Postgres regular expression to find procedures with wrong Update syntax - regex

My Postgres database was migrated from MySQL using a tool and the code base has lot of syntax issues.
One of the issues is with the UPDATE statements inside procedures where the column name contains alias name as below.
UPDATE table1 t1 SET t1.col1 = 'some_value';
Having alias name after SET keyword as in t1.col1 is a wrong syntax in Postgres.
As the number of procedures is huge, I'm trying to write a regular expression to find which procedures have this pattern.
select proname, prosrc from pg_proc
where regexp_replace(prosrc, E'[\\n\\r]+', ' ', 'g' ) ~* '[:UPDATE:]([[:space:]]+)[:set:]([[:space:]]+)^[a-z]([a-z]|[0-9])+\.^[a-z]([a-z]|[0-9])+([[:space:]]*)[:=:]';
The regexp_replace part on the left side of the condition is to remove line breaks which works fine. The main part on the right side is not returning the desired result.
I am trying to find the procedures that has UPDATE keyword followed by one or more space, followed by SET keyword, followed by one more space, followed by one more alphanumeric characters (which starts with an alphabet), followed by a dot(.) , followed by one more alphanumeric characters (which starts with an alphabet), followed by zero or more spaces, followed by an equal to sign (=).
But the statement I formed seems to be wrong. Any help on this is much appreciated.

I think this may be more complex than you think... A procedure/function may have more than one update statement, and a simple regex will likely come up with many false positives.
I think you want a function to do a better job of eliminating false positives that result from:
Alias that occurs after the update, in a separate statement (after the semicolon) -- fix by splitting statements by semicolons
Aliases within the update that occur after a FROM or WHERE clause, which are valid and not syntax errors
Less frequent, aliases used in a CTE prior to the update - fix by ignoring everything prior to the update keyword
Here is a boilerplate for what I think will get you close and minimize false positives:
create or replace function find_bad_syntax()
returns setof text
language plpgsql as
$BODY$
DECLARE
r pg_proc%rowtype;
dml varchar[];
eval varchar;
alias varchar;
BEGIN
FOR r IN
SELECT * FROM pg_proc WHERE prosrc ilike '%update%'
LOOP
dml := string_to_array (r.prosrc, ';');
foreach eval in array dml
loop
alias := substring (lower (eval), 'update [\w.]+\s+(\w+)');
continue when alias is null or lower (alias) = 'set';
eval := regexp_replace (eval, 'from\s+.*', '', 'i');
eval := regexp_replace (eval, 'where\s.*', '', 'i');
eval := regexp_replace (eval, '^.*update', '', 'i');
if eval ~* (alias || '\.\w+\s*=') then
-- if eval ~* (alias || '\.\w+\s+=') then
return next format ('PROC: %s ALIAS: %s => ERROR: %s', r.proname, alias, eval);
end if;
end loop;
END LOOP;
END;
$BODY$
So to get the results simply:
select * from find_bad_syntax()
I did a test run, and your function did show up in the results.

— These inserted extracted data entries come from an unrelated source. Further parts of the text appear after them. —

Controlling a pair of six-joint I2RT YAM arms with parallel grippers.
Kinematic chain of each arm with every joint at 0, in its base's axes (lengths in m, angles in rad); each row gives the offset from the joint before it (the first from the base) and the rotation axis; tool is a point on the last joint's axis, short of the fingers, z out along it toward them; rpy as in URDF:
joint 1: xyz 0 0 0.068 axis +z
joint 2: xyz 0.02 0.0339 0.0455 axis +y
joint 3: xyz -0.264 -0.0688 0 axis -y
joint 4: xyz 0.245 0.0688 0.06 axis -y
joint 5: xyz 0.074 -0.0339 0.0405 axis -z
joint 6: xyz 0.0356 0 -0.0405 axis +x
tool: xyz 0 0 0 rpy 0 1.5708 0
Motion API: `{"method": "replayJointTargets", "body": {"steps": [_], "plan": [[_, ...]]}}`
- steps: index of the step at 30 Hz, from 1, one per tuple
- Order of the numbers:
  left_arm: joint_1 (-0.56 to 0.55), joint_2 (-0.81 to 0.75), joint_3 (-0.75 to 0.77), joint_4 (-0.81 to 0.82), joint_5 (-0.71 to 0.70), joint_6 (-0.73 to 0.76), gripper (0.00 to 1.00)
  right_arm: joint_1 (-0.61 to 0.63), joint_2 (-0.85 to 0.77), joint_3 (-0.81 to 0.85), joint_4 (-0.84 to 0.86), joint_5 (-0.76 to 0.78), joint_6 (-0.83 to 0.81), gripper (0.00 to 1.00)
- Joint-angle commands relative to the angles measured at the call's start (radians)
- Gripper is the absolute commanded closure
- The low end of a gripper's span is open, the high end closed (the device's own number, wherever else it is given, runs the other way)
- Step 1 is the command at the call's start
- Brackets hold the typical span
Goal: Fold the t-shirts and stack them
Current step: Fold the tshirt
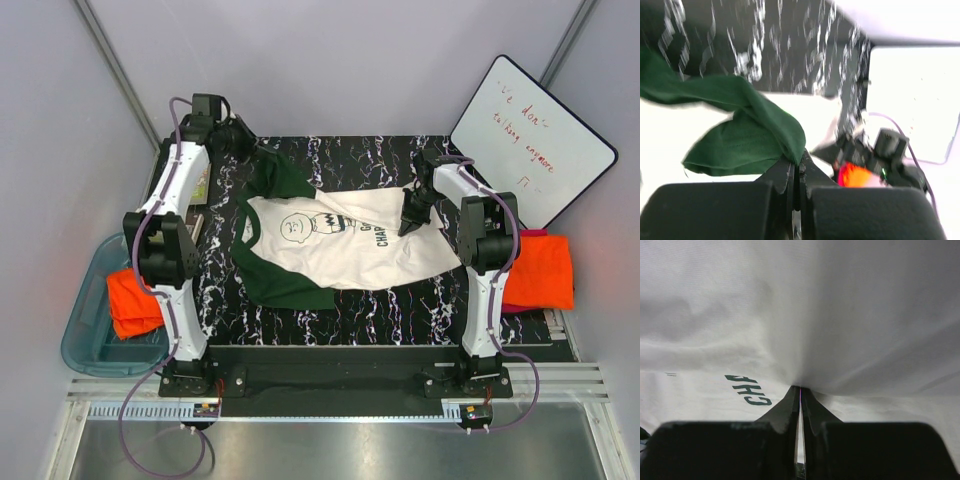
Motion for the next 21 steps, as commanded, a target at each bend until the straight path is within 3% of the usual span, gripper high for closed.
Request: {"method": "replayJointTargets", "body": {"steps": [1,11,19,20,21], "plan": [[-0.007,-0.137,-0.106,-0.004,0.166,-0.074,1.0,0.0,-0.019,0.003,0.011,-0.029,-0.012,0.91],[-0.004,-0.34,-0.312,-0.164,0.255,-0.068,1.0,-0.002,-0.008,0.013,0.015,-0.036,-0.01,0.91],[-0.007,-0.586,-0.692,-0.294,0.172,-0.057,1.0,0.001,0.007,0.01,0.022,-0.042,-0.005,0.91],[-0.009,-0.595,-0.714,-0.358,0.156,-0.042,0.74,0.001,0.01,0.01,0.022,-0.042,-0.004,0.91],[-0.01,-0.607,-0.734,-0.395,0.146,-0.01,0.22,0.001,0.012,0.014,0.024,-0.042,-0.002,0.91]]}}
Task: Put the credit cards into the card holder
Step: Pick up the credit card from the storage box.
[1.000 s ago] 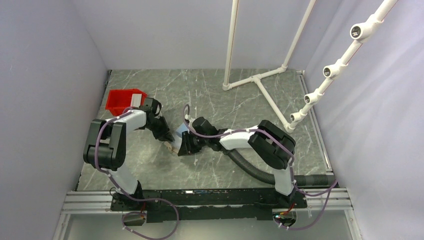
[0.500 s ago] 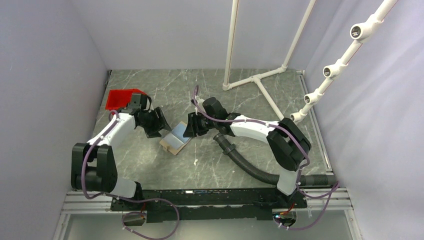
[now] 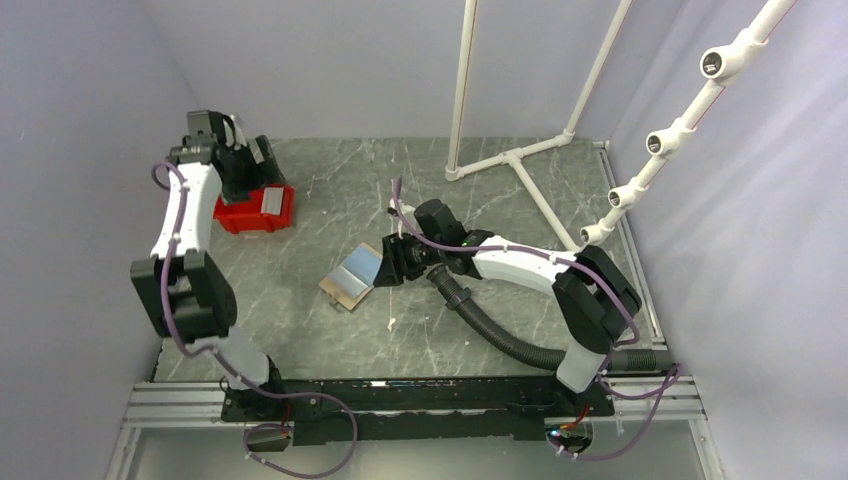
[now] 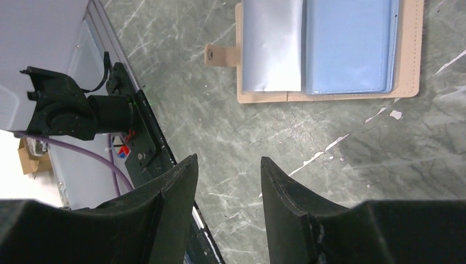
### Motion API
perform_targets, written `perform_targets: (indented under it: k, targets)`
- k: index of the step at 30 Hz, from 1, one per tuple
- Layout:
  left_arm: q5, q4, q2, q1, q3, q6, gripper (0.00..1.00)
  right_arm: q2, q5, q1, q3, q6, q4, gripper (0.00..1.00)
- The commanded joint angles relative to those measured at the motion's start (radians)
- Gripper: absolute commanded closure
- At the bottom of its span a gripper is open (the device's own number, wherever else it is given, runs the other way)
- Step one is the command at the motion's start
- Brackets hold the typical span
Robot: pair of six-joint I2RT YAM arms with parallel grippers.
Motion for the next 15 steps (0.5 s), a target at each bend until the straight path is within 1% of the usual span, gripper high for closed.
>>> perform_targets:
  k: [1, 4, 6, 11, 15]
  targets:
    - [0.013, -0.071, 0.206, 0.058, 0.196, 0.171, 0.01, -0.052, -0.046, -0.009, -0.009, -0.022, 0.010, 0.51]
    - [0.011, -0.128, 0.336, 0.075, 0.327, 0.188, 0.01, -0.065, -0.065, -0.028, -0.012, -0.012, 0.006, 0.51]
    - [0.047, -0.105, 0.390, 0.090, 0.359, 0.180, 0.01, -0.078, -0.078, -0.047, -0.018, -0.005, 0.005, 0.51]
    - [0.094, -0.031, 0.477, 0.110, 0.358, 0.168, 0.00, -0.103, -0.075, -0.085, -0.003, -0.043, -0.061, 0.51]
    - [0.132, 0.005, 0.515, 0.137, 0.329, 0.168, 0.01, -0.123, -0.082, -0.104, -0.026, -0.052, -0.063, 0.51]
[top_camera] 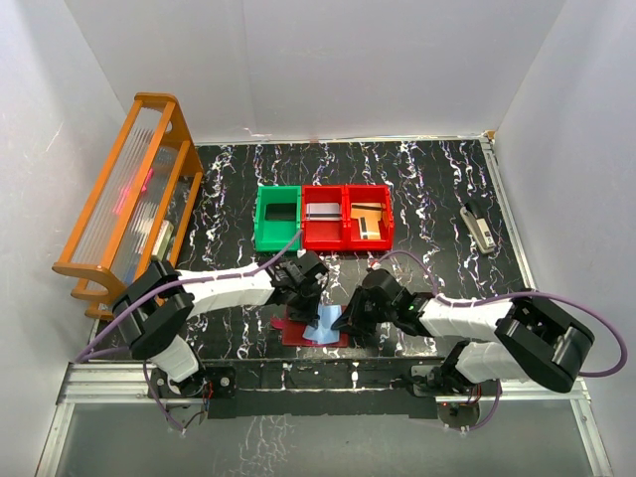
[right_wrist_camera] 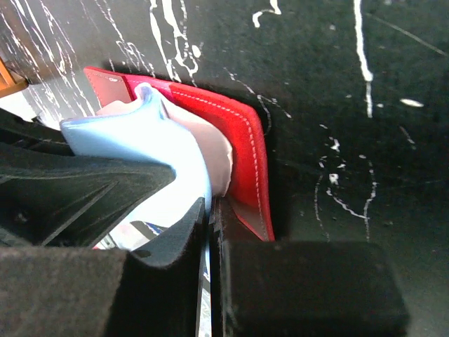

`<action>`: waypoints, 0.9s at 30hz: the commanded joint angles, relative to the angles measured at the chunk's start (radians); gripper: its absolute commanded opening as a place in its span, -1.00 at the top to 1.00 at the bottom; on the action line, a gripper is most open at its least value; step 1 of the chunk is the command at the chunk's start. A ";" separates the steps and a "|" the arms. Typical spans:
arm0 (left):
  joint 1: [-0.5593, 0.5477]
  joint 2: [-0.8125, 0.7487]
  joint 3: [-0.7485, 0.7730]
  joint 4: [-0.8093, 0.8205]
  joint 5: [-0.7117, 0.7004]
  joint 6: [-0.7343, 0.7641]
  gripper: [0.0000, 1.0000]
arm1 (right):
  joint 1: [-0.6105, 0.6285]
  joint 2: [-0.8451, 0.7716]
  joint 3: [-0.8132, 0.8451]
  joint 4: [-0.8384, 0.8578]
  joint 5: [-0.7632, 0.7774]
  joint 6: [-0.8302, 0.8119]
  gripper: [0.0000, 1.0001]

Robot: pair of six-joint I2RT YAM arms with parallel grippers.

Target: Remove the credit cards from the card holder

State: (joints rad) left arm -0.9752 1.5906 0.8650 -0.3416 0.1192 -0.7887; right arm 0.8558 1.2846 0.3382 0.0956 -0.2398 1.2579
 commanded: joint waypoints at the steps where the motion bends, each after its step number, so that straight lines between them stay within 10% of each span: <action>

The below query gives me the expected results. It checks for code where we have SET followed by one or more space, followed by one or more alphanumeric character and _, followed by a dot(.), followed by one or more alphanumeric character and _, followed by one or more spaces and followed by =.
This fetches all the procedures that have the issue that I posted in question.
select proname, prosrc from pg_proc
where regexp_replace(prosrc, E'[\\n\\r]+', ' ', 'g' )
~* '( SET)[[:space:]]+([a-z]|[0-9]|(_))+\.([a-z]|[0-9]|(_))+[[:space:]]+(=)';

Yes, in PostgreSQL this is not working:
UPDATE table1 t1 SET t1.col1 = 'some_value';
But, this is working correctly:
UPDATE table1 t1 SET col1 = 'some_value';
So we only need to clear the update field alias.
Example for do it:
with t1(txt) as (
select 'UPDATE table1 t1 SET t1.col1 = some_value'
)
select regexp_replace(t1.txt, 'SET (.*)\d\.', 'SET ', 'g') from t1

For finding, selecting:
with t1(txt) as (
select 'UPDATE table1 t1 SET t1.col1 = some_value'
)
select * from t1 where t1.txt ~ 'SET (.*)\d\.'

Some small changes:
with t1(txt) as (
select 'UPDATE table1 t1 SET t1.col1 = some_value'
union all
select 'UPDATE table1 tbp3232 SET tbp3232.col1 = some_value'
union all
select 'select pp3.* from table1 pp3'
union all
select 'UPDATE table1 SET col1 = some_value'
union all
select 'UPDATE table1 t SET t.col1 = some_value'
)
select * from t1 where t1.txt ~ 'SET (.*)\w\.'
--Result:
'UPDATE table1 t1 SET t1.col1 = some_value'
'UPDATE table1 tbp3232 SET tbp3232.col1 = some_value'
'UPDATE table1 t SET t.col1 = some_value'

Related

How to execute a dynamic SQL statement in a single Select statement?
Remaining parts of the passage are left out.